Now that you know what’s involved in starting a parking lot business, it’s a good idea to hone your concept in preparation to enter a competitive market. 

Market research will give you the upper hand, even if you’re already positive that you have a perfect product or service. Conducting market research is important, because it can help you understand your customers better, who your competitors are, and your business landscape.

Why? Identify an opportunity

Research parking lots in your area to examine their services, price points, and customer reviews. You’re looking for a market gap to fill. For instance, maybe the local market is missing a parking lot with valet services or an on-site car wash. 

You might consider targeting a niche market by specializing in a certain aspect of your industry, such as parking specifically for mobile homes or local concerts and sporting events.

This could jumpstart your word-of-mouth marketing and attract clients right away. 

What? Determine your products or services

You’ll be providing parking solutions for customers. To generate the most business, you’ll want to choose a parking lot in a desirable location close to businesses, schools, or local attractions. You could also offer additional services, such as on-site car wash or valet parking. 

How much should you charge for parking?

The cost of a parking space varies greatly depending on location. Many parking lot businesses charge per hour or per day, with some places offering monthly rates. Average daily rates typically range from $20 to $60. 
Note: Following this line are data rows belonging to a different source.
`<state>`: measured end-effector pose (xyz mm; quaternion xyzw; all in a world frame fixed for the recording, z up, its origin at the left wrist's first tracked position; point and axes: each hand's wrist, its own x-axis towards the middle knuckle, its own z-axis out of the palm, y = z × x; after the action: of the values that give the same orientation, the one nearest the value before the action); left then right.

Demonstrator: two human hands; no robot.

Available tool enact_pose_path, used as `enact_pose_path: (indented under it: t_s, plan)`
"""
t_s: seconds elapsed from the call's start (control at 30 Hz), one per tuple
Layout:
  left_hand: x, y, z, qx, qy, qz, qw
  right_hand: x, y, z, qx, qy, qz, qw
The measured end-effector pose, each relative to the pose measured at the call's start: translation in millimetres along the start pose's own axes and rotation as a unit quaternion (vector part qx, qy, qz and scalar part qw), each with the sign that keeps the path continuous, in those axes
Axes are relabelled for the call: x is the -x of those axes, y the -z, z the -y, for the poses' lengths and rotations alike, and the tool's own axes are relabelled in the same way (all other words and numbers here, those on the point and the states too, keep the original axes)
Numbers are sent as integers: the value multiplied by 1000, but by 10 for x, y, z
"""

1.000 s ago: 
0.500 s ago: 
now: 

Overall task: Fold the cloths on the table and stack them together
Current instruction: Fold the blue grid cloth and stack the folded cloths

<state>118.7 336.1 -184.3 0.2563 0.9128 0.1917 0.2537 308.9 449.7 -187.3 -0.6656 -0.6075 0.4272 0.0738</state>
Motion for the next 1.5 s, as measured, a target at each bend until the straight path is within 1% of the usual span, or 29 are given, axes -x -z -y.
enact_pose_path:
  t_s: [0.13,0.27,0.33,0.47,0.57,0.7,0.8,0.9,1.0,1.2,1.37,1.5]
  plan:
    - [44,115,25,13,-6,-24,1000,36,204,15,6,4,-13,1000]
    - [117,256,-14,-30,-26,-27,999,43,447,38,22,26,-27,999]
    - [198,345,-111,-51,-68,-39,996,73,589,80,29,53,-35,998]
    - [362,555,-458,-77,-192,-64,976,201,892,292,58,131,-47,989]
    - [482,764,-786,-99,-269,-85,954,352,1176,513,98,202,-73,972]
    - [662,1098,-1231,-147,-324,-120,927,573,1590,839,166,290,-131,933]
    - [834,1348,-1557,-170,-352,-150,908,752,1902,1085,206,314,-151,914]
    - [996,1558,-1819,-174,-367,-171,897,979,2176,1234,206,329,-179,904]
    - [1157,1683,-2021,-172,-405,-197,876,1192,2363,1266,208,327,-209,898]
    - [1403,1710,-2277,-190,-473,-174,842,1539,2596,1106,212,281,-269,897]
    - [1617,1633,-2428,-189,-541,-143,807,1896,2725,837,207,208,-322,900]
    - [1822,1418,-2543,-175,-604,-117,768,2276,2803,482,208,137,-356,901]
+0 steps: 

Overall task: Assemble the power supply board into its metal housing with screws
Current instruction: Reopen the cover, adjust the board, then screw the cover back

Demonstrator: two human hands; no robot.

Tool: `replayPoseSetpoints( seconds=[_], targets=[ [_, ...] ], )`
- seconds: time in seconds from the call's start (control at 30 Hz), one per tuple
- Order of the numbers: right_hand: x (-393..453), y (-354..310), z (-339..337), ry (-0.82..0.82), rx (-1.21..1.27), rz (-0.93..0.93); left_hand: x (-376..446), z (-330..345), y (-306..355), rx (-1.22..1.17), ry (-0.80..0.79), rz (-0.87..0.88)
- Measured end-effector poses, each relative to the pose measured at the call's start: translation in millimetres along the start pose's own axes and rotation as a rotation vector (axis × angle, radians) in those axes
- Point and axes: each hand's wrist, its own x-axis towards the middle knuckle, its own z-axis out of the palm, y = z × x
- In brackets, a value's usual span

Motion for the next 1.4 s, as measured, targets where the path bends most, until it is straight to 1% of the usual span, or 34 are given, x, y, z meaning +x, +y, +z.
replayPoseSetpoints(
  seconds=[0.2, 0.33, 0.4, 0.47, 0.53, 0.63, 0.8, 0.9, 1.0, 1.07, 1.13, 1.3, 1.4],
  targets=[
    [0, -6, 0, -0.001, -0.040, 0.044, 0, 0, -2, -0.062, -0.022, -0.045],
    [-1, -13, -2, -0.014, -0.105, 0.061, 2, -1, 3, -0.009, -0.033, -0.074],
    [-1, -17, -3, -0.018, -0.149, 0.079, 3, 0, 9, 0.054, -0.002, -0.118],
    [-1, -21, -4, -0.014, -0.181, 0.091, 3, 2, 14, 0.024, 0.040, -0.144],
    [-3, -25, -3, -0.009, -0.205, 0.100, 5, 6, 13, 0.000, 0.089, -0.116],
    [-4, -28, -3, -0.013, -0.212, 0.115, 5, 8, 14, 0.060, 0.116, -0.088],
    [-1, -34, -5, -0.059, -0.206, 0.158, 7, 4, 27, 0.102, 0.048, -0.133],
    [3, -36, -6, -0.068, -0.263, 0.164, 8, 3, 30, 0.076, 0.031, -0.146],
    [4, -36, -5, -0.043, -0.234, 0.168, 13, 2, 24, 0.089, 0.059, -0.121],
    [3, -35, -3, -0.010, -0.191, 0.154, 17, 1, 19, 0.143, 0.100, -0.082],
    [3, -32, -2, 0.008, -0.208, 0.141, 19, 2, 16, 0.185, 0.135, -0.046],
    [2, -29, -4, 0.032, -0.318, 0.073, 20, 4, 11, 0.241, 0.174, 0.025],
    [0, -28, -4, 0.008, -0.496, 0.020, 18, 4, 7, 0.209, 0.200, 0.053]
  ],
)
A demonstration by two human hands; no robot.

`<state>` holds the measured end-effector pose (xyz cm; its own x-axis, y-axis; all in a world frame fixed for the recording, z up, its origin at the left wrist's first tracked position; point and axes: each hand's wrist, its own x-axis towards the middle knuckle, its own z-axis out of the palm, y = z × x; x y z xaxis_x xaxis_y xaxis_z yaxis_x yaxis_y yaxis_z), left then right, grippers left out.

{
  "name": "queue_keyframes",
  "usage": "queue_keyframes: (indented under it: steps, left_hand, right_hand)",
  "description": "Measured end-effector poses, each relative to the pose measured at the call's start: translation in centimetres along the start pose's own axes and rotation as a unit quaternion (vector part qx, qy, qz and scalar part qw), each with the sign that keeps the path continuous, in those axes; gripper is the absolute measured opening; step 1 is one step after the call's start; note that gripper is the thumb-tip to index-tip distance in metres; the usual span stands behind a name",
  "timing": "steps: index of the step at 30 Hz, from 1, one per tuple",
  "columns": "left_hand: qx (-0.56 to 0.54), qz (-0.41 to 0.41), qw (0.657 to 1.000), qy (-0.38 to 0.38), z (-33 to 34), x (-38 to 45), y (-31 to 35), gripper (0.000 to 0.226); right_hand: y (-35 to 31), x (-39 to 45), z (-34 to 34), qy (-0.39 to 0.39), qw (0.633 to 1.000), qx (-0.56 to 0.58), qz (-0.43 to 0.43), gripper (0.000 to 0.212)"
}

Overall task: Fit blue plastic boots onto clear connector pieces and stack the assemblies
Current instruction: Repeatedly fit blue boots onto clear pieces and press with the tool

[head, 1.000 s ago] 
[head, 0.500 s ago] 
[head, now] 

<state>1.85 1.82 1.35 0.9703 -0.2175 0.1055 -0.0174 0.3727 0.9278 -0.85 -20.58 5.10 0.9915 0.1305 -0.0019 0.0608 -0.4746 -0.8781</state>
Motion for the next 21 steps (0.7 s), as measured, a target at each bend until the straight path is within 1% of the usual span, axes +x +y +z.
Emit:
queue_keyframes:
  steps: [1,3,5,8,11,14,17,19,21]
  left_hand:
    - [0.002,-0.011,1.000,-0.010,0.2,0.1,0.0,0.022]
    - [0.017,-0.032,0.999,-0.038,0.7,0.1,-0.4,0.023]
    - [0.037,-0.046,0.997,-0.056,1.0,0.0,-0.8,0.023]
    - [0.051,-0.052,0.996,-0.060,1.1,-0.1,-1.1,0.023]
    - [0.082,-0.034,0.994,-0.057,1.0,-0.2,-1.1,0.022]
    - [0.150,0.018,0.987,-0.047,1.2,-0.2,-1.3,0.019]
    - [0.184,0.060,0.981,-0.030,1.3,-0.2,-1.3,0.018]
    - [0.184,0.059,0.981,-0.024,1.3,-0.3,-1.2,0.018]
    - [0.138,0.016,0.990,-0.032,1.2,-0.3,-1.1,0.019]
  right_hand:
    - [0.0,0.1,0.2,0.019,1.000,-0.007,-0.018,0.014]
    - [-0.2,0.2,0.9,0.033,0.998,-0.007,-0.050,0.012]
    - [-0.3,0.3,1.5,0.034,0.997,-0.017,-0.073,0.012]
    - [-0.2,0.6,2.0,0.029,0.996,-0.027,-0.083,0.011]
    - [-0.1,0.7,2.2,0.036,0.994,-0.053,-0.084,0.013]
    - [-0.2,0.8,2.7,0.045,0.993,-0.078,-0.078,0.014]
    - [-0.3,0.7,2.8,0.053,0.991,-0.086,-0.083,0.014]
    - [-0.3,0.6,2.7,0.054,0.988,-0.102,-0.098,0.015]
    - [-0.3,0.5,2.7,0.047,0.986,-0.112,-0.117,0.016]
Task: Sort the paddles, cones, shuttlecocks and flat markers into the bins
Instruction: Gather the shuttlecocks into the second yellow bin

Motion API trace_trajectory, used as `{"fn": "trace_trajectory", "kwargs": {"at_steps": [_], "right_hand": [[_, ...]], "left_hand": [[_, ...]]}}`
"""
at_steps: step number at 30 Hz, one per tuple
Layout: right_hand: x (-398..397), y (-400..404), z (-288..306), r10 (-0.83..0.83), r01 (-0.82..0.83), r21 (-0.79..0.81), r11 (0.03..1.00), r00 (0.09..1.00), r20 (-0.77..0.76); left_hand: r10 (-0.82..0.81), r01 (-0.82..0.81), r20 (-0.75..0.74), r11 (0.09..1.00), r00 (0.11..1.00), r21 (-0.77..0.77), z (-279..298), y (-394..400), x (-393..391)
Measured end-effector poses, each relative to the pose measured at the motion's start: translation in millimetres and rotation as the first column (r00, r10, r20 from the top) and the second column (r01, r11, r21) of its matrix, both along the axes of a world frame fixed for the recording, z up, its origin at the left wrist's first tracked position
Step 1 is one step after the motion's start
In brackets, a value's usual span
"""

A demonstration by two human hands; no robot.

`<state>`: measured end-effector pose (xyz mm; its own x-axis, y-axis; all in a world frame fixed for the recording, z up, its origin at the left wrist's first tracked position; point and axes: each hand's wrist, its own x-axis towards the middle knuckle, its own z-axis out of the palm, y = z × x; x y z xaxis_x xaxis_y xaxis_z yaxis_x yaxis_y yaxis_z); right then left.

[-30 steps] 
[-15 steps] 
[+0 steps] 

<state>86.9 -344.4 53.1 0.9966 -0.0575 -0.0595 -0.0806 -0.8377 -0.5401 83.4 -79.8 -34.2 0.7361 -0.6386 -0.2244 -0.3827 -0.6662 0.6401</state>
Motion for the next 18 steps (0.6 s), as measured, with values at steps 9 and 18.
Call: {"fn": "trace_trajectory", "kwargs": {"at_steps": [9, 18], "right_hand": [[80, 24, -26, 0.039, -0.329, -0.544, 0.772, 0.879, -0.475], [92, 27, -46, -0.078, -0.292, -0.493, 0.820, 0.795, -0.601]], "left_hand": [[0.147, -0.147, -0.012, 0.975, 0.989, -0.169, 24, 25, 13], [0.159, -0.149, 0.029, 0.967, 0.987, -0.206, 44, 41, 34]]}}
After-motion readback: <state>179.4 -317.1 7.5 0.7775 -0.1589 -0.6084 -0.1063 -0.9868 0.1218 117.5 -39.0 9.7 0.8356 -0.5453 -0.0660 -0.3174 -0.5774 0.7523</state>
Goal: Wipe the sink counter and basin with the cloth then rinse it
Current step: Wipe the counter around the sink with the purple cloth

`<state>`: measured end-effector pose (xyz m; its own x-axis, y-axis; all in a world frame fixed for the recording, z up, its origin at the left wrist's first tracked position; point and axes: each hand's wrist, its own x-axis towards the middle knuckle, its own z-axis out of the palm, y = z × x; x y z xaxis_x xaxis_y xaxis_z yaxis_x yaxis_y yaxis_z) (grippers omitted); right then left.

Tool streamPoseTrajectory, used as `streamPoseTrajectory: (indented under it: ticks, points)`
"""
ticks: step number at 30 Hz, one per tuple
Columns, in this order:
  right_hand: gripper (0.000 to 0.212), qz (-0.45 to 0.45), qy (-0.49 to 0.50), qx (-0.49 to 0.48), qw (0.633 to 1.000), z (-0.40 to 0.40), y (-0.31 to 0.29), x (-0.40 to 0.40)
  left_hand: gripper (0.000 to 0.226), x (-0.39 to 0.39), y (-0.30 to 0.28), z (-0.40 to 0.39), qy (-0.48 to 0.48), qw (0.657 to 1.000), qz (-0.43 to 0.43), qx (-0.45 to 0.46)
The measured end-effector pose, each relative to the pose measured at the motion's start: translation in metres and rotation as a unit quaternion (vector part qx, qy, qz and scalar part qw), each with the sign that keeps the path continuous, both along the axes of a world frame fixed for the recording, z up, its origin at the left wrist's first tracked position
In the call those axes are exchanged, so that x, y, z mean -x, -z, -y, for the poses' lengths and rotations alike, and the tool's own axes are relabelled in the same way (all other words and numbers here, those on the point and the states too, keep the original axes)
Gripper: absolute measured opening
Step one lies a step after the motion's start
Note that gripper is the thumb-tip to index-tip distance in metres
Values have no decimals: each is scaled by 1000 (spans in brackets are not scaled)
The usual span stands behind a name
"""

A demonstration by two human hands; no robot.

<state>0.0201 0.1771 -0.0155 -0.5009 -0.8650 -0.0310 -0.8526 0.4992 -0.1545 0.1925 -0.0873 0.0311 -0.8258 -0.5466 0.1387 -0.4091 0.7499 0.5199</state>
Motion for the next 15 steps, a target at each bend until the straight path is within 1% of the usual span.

Once you know your costs, you can use this Step By Step profit margin calculator to determine your mark-up and final price points. Remember, the prices you use at launch should be subject to change if warranted by the market.

Who? Identify your target market

Your target market will be broad, so consider focusing your marketing on social media sites like Facebook, TikTok, and Instagram. 

Where? Choose your parking lot location

Choosing a prime location for your parking lot business is key. Select a lot in a desirable area close to where many people need to park their vehicles. An empty lot will be cheaper to lease than a garage, so keep that in mind as you’re searching.

In the early stages, you may want to run the office portion of your business from home to keep costs low. But as your business grows, you’ll likely need to hire workers for various roles and may need to rent out an office. You can find commercial space to rent in your area on sites such as Craigslist, Crexi, and Instant Offices.

When choosing a commercial space, you may want to follow these rules of thumb:

  • Central location accessible via public transport
  • Ventilated and spacious, with good natural light
  • Flexible lease that can be extended as your business grows
  • Ready-to-use space with no major renovations or repairs needed
parking lot business idea rating

Step 3: Brainstorm a Parking Lot Business Name

Your business name is your business identity, so choose one that encapsulates your objectives, services, and mission in just a few words. You probably want a name that’s short and easy to remember, since much of your business, and your initial business in particular, will come from word-of-mouth referrals.

Here are some ideas for brainstorming your business name:

  • Short, unique, and catchy names tend to stand out
  • Names that are easy to say and spell tend to do better 
  • Name should be relevant to your product or service offerings
  • Ask around — family, friends, colleagues, social media — for suggestions
  • Including keywords, such as “parking” or “parking lot”, boosts SEO
  • Name should allow for expansion, for ex: “ParkSmart” over “ConcertPark”
  • Avoid location-based names that might hinder future expansion
  • Use online tools like the Step by Step Business Name Generator. Just type in a few keywords and hit “generate” and you’ll have dozens of suggestions at your fingertips.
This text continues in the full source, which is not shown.